Source: Representation of Women in Bollywood
The “love interest” existing just to enable the Hero’s journey
Hero, heroine, and action! Typical ingredients for a blockbuster movie. Does it come with a plot/storyline? Definitely yes. Is the plot based on the hero’s quest for freedom, stardom, success, or self-actualization, or is the hero the savior, leader, underdog, or even a social pariah? Mostly yes. What do we find the women in such movies doing? Aiding the lead’s character development, as the female lead or the so-called love interest helps the hero fulfill his purpose, more often than not women in Bollywood find themselves tied down in such roles and characters.
Awaited with bated breath was Brahmāstra: Part One – Shiva, the newest, hottest release on the block, while we were stricken with the grandeur of the fantasy genre, special effects, the mythological structure, I was confounded with the same old trope of a hero on a mission with his side kicks being replaced by the heroine only to assist his evolution.
Watching Brahmāstra reminded me of all the movies I have noticed this trend in, Shamshera, Liger, Jaysebhai Jordaar, Kabir Singh, Tamasha, Rockstar, and Tiger Zinda Hai, to name a few. No one remembers the female leads of such movies for their meaty roles or well-developed personalities, but they have a special place in item numbers, love songs, and credits. BRAHMĀSTRA movie REVIEW | Sucharita Tyagi
I was first introduced to the word ‘love interest’ through celebrity interviews and when I stumbled upon AIB’s parody video, The Bollywood Diva Song got me thinking that any Bollywood masala movie or for that matter an attempted serious genre as well had women portrayed as one of the three archetypes; the ‘i will change him’ heroine, the Poo bani Parvati narrative, the objectified sex symbol, there may exist many versions of these, the essence of an unchanging perspective is unwavering. These second-in-lead roles seem interchangeable, and nobody would bat an eye for the sole reason that it doesn’t require a specific skill set but only a conventionally beautiful female form. We can’t imagine Rockstar without Ranbir or Dabangg without Salman but the same cannot be said about the women in these films.
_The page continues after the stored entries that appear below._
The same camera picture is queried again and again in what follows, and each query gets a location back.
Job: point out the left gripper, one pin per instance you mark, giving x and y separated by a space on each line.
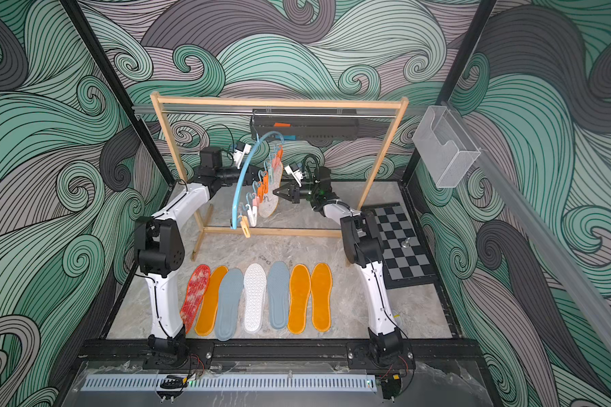
249 176

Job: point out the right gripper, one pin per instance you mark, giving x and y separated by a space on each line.
295 196

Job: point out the beige insole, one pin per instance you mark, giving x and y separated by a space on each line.
270 201

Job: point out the grey blue insole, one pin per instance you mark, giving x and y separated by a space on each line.
278 282
229 295

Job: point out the orange insole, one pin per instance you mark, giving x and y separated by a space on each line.
300 287
208 311
322 283

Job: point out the white insole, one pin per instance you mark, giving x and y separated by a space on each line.
254 290

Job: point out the red patterned insole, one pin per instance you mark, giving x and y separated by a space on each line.
195 292

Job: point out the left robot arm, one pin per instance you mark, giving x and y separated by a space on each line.
159 249

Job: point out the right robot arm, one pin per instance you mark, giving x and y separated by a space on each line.
363 246

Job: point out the white clothes peg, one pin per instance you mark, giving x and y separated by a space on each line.
252 215

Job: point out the black white chessboard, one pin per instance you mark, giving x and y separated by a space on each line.
406 263

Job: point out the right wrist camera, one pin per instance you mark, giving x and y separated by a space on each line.
297 172

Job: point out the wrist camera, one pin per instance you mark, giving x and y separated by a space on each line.
240 150
297 172

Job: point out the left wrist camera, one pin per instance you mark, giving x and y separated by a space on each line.
240 150

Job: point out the black wall tool holder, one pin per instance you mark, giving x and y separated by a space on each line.
310 124

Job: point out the clear acrylic wall box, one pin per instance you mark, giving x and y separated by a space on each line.
445 146

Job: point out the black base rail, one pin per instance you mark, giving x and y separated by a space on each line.
213 355

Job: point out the white slotted cable duct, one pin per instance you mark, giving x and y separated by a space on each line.
236 383

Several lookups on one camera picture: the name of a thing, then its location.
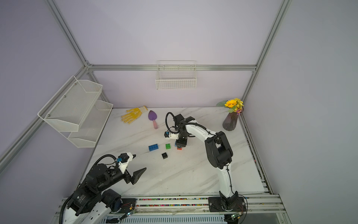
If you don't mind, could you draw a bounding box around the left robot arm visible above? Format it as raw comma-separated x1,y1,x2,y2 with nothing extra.
58,153,146,224

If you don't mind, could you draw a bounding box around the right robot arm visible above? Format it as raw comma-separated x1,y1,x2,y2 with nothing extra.
168,114,240,211

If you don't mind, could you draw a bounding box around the dark blue lego brick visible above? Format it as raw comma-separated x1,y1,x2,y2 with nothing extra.
148,144,159,152

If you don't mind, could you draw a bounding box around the purple garden trowel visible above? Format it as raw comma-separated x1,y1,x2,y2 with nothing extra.
148,110,158,129

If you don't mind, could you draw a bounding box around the yellow work glove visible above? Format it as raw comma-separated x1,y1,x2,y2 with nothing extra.
121,106,148,124

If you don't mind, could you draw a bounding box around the dark glass vase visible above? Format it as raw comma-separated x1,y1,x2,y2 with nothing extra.
222,112,239,131

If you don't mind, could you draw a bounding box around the white mesh lower shelf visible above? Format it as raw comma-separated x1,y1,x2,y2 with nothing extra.
68,100,113,148

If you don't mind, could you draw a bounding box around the white mesh shelf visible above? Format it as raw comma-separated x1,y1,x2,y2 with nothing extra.
37,76,103,132
68,100,113,148

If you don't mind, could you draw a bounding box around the sunflower bouquet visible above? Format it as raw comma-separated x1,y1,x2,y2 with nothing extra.
216,98,244,114

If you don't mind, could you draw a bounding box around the white mesh upper shelf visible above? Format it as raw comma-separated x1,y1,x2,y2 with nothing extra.
37,76,103,132

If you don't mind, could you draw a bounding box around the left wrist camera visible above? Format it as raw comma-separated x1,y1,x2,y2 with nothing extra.
116,153,131,174

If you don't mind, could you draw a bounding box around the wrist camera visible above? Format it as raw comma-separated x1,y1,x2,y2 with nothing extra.
164,131,179,140
116,153,131,174

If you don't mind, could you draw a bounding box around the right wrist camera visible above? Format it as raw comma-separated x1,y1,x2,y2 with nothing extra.
164,131,179,140

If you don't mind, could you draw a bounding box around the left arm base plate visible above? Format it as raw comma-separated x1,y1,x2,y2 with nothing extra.
117,198,137,214

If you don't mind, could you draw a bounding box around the white wire wall basket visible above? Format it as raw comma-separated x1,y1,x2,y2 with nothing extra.
155,60,197,90

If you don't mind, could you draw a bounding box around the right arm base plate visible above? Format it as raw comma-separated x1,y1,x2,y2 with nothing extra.
208,196,247,212

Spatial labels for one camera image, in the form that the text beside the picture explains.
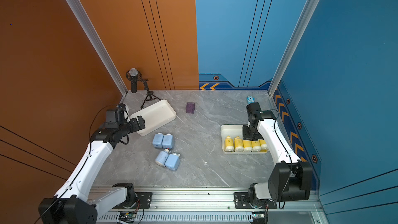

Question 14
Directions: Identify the purple cube toy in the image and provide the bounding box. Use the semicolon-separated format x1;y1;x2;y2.
186;102;195;114

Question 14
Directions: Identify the left green circuit board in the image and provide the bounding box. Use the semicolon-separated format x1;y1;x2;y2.
118;212;137;224

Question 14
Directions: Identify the black microphone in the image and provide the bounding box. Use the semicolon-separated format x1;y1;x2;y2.
125;68;142;93

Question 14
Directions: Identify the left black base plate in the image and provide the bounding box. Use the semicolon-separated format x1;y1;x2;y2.
121;192;152;209

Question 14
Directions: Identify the right green circuit board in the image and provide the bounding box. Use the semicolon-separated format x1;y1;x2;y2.
252;212;268;224

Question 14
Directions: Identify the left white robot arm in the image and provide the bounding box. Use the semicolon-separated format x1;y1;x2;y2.
38;116;145;224

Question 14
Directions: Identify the blue sharpener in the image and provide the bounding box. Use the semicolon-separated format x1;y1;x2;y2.
152;133;164;148
155;149;170;167
165;153;180;171
162;133;175;149

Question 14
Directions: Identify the white storage tray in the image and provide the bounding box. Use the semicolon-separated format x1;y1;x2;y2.
130;100;176;136
221;125;268;155

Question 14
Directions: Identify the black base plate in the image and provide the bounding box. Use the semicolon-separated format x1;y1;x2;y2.
121;192;152;209
233;192;277;209

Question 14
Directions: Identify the black mini tripod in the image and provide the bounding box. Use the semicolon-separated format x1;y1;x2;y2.
141;79;161;109

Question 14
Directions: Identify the aluminium rail frame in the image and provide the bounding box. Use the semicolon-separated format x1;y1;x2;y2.
98;186;328;224

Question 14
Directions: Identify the small teal robot toy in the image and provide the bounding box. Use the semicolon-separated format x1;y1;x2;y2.
247;96;255;104

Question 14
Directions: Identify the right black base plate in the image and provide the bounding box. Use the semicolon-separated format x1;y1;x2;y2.
233;192;277;209

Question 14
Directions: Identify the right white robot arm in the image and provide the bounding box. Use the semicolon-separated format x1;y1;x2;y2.
243;110;313;207

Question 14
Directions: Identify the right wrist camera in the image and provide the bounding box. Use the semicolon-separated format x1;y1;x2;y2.
246;102;262;125

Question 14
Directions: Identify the green circuit board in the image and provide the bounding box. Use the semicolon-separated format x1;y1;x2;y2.
252;212;268;224
118;212;137;224

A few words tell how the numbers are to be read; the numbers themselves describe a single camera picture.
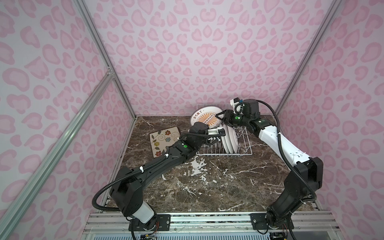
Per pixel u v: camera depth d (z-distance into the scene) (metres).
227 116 0.71
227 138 0.86
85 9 0.69
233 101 0.76
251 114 0.63
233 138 0.89
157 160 0.49
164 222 0.73
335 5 0.69
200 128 0.58
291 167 0.43
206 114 0.85
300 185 0.45
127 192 0.42
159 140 1.03
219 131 0.68
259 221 0.73
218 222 0.75
Source: misogyny-and-erotic-pleasure-in-bollywoods-item-numbers
Bollywood fails the Bechdel test
While one could argue the need to establish only the main character of lets say a Dabangg, a Main tera hero, a Roy, since the story is about that one specific male hero, it doesn’t dissuade the fact that the heroine is reduced to being his love interest, despite being the reason he picks up a fight or goes out to change the order of things if at all, she lacks any autonomy; in some movies, her universe revolves around him and the only screen time female leads get is spent obsessing over him. And this phenomenon is so prevalent that it can be detected using the Bechdel test, devised by American cartoonist Alison Bechdel, it has been used to measure the female representation in Hollywood movies. How? It has three elementary criteria; one, a film has to have at least two female characters in it, two, at some point they talk to each other, and three, they talk about something other than men, and not many Bollywood movies sail through. Although it isn’t a very accurate test, it does enough to reel your eyes away from the action and steer it towards the missing narrative. Hindi cinema and the Bechdel test
Any type of art is a reflection of society, while all genres of movies exist in the cinematic metaverse, movies, where the second-in-lead has no agency of her own, seem to stay relevant and widely accepted. We are all products of a patriarchal society and we unintentionally mirror that in our craft; a woman’s identity tethered to a man, her hero, her knight in shining armor, is a fallacy we are slowly trying to unlearn and our movies have started to reflect that. A different genre of women-centric movies exists in Bollywood, it might not have entered the 100 crore club yet, but it sure has made a mark. Female directors have taken center stage to deliver a sensitized, relatable, more nuanced worldview ( Raazi by Meghna Gulzar, Dear Zindagi by Gauri Shinde, A Death In The Gunj by Konkona Sen Sharma, Lipstick Under My Burkha by Alankrita Shrivastava).
Source: women-centric movies
Every time I return having watched a movie where the female perspective is MIA (read missing in agency), I fondly replace it with Sucharita Tyagi’s women telling women stories’ dance and I am patient for yet another day of angst-ing it out.